Like it, or not, the implementation of electricity involving the engine is coming to stock car racing but maybe not in the way it is being feared, said NASCAR President Steve Phelps, in a roundtable discussion Friday with the sport’s media.

“It is not a hybrid series, it just will have electrification to it,” Phelps told Kickin’ the Tires, when asked for clarification. “I would suggest that most racing series around the world are going to electrification, if they are not there already. It will be an engine that isn’t hybrid but will have some electrification to it.”

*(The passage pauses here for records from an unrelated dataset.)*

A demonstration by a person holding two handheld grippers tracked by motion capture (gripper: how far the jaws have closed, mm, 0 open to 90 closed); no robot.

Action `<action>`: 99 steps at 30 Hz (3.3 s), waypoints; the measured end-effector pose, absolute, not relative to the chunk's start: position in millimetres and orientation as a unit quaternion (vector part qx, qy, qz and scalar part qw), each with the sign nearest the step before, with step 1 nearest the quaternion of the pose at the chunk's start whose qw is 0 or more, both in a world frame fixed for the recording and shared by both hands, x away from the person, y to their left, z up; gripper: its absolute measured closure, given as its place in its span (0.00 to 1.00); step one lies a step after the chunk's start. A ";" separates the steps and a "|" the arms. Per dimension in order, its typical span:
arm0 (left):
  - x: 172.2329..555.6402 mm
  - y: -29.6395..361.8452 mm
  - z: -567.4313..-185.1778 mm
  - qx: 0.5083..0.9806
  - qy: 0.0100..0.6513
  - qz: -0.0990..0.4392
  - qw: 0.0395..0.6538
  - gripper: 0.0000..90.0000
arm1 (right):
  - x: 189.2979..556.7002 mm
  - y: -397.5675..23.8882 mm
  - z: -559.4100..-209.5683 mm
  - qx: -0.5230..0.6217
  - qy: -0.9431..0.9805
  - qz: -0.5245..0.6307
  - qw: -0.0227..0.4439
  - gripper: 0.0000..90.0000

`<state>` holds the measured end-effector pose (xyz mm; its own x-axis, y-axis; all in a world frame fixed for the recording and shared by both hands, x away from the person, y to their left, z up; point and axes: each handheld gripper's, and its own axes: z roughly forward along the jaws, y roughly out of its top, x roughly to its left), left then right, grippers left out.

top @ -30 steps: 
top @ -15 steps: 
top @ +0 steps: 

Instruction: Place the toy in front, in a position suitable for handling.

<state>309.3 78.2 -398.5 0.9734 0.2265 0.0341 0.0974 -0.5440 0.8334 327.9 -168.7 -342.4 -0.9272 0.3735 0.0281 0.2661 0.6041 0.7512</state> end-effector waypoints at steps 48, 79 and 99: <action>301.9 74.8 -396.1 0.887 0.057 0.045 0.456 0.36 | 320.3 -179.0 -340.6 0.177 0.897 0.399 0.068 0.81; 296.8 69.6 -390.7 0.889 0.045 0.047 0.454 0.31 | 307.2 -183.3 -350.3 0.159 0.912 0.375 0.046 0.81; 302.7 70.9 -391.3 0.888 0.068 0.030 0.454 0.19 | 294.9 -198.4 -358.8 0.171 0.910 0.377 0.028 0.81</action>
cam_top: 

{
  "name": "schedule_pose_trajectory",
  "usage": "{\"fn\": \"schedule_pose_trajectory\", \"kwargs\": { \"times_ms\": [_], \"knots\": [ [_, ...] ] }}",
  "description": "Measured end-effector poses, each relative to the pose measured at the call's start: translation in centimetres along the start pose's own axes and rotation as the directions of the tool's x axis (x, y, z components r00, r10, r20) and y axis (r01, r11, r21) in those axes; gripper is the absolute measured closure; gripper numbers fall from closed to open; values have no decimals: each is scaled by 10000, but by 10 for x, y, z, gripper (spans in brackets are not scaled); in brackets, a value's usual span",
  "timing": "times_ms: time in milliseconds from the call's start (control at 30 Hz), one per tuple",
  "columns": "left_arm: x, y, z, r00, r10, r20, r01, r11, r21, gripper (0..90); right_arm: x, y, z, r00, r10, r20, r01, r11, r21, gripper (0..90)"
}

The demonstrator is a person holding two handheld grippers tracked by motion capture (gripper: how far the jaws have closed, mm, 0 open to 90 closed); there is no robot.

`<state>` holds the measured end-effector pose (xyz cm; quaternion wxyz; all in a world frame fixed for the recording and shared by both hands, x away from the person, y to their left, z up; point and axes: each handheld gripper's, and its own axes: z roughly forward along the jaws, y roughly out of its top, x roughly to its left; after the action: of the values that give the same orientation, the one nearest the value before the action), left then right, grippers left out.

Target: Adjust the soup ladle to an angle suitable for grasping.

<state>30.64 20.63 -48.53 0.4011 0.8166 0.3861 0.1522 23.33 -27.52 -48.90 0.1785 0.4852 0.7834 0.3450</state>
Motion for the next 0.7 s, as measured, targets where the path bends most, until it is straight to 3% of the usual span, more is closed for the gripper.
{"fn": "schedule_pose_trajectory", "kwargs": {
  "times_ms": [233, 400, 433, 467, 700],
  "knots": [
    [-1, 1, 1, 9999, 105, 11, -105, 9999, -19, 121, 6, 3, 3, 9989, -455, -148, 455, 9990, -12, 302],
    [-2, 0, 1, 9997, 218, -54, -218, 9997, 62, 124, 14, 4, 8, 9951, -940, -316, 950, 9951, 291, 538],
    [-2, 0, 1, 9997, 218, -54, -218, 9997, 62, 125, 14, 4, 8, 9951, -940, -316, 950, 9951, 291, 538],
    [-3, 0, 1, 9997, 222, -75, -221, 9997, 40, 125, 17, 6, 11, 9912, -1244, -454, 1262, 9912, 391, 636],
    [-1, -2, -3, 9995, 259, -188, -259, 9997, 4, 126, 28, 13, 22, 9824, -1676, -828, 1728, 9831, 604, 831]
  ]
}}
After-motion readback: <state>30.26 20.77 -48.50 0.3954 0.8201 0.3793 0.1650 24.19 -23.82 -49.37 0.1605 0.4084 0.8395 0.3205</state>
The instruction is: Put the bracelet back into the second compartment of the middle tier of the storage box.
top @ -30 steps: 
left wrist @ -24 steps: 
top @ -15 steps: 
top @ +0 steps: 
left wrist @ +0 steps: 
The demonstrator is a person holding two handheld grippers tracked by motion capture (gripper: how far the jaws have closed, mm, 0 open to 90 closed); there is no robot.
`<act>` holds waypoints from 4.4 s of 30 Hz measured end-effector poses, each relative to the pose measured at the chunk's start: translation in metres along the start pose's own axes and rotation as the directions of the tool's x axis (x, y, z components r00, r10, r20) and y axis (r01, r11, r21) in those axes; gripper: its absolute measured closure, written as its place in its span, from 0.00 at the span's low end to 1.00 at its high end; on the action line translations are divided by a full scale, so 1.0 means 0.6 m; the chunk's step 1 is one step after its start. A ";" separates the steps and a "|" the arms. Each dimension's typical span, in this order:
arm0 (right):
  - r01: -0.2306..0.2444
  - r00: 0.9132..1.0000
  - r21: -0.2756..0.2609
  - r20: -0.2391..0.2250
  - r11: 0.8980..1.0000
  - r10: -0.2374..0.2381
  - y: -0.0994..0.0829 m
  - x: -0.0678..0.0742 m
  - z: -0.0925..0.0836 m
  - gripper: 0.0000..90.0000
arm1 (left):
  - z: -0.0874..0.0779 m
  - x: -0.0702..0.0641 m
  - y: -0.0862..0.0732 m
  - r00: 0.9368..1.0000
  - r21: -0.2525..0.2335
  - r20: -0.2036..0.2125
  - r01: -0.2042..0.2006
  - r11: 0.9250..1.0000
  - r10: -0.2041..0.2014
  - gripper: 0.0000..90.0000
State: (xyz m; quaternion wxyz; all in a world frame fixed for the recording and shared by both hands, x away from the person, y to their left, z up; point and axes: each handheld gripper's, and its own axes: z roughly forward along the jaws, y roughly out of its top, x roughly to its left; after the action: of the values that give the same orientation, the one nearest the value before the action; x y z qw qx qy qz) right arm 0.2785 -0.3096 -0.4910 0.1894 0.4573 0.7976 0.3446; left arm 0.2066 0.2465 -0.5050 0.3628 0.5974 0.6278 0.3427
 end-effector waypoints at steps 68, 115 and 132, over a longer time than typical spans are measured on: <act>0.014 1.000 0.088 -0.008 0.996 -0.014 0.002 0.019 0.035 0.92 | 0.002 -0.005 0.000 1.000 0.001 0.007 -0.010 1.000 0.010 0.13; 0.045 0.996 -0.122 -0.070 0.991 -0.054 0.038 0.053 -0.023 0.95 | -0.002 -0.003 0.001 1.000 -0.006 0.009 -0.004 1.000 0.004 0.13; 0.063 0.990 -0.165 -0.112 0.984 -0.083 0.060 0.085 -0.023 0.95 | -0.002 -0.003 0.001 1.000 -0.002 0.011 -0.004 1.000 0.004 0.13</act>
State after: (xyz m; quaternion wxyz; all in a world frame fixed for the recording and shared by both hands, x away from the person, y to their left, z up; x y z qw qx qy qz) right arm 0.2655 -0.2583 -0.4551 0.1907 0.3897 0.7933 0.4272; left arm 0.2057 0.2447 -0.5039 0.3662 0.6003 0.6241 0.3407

While NASCAR fans may not realize it, there have been many advances in the auto industry that have come from the racing world. That isn’t likely to change moving forward, especially with regards to engine performance and efficiency. Federal law now mandates that car manufacturers meet stricter fuel efficiency requirements, according to the U.S. Department of Energy. In 2025, those requirements are that new passenger vehicles meet the equivalent of 55.3 miles per gallon. Although there have been some reductions proposed, the automobile industry is moving forward to reduce emissions and the reliance on fossil fuels.

Phelps said ideas being proposed as NASCAR moves for its platform include energy storage.

“It will be an engine that will almost certainly produce 550 horsepower and energy storing electrification, that in some cases, when you’re under braking, will provide more horsepower, which will help the short tracks and road courses,” he said.